Output nothing but the lines from the one holding "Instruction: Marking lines" to the end of the listing. Reproduce them exactly, without the pictures.

%%

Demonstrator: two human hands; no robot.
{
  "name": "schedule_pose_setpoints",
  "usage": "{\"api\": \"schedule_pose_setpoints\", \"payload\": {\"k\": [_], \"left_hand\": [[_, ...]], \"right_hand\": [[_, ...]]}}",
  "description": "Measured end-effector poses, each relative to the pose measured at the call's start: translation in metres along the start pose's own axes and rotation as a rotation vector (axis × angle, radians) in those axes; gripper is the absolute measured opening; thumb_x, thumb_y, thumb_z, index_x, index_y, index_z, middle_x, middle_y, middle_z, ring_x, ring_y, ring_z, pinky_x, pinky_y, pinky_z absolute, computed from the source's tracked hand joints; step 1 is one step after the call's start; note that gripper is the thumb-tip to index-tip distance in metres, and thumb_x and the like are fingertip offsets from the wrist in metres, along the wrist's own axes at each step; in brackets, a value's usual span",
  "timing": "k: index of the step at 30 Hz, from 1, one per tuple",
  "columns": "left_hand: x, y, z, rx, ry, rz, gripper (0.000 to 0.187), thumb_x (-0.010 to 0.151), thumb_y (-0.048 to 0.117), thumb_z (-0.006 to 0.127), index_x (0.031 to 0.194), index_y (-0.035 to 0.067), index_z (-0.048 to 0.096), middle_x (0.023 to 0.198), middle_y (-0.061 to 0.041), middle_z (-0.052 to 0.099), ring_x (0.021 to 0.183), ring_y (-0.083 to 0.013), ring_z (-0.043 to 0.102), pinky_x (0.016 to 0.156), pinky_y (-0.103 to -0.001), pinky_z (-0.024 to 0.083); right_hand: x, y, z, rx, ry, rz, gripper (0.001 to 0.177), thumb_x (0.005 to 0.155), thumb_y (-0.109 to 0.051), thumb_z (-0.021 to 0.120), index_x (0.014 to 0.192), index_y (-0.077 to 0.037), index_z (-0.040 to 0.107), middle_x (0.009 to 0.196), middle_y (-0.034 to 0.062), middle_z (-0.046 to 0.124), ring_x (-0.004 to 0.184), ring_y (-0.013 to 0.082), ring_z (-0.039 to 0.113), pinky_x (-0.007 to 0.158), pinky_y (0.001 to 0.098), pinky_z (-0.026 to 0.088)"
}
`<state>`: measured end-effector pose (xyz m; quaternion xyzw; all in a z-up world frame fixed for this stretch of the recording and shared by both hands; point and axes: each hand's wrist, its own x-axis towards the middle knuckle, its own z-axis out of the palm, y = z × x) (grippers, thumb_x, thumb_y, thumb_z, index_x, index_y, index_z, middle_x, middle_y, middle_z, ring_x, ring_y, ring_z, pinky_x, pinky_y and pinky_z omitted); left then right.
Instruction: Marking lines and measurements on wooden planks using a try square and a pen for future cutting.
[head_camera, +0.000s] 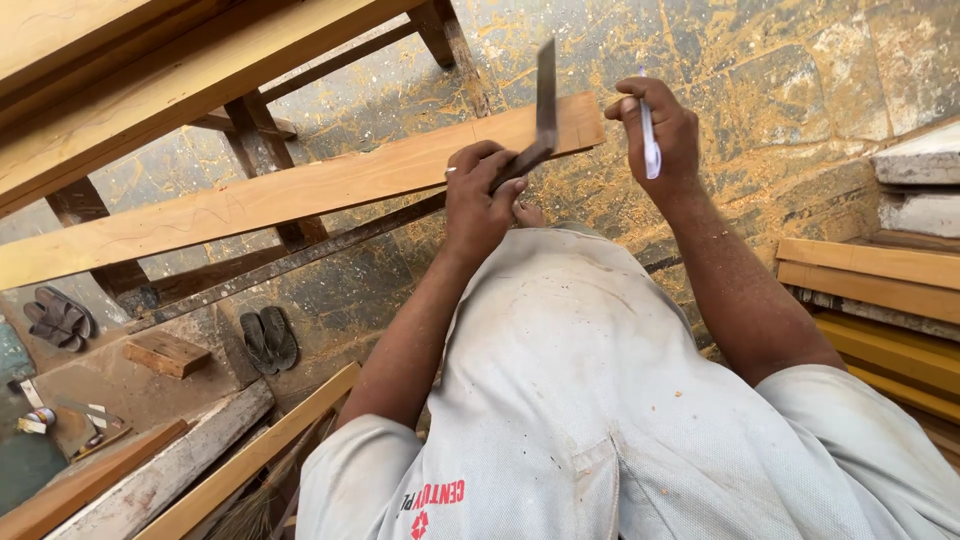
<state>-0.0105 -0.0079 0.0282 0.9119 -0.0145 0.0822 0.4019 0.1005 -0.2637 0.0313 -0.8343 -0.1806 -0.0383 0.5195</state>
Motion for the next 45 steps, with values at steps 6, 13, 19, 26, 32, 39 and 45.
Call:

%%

Answer below =>
Instruction: Marking lines and measurements on wooden planks using a try square and a pen for future cutting.
[head_camera, +0.000s] 
<state>-0.0105 -0.0079 0.0282 0.9119 -0.0145 0.0822 0.4019 0.1005 -0.2637 0.0313 -0.8343 -0.1806 -0.0383 0.5195</state>
Motion for the next 45 steps, with values at steps 6, 13, 19, 26, 32, 39 and 45.
Call:

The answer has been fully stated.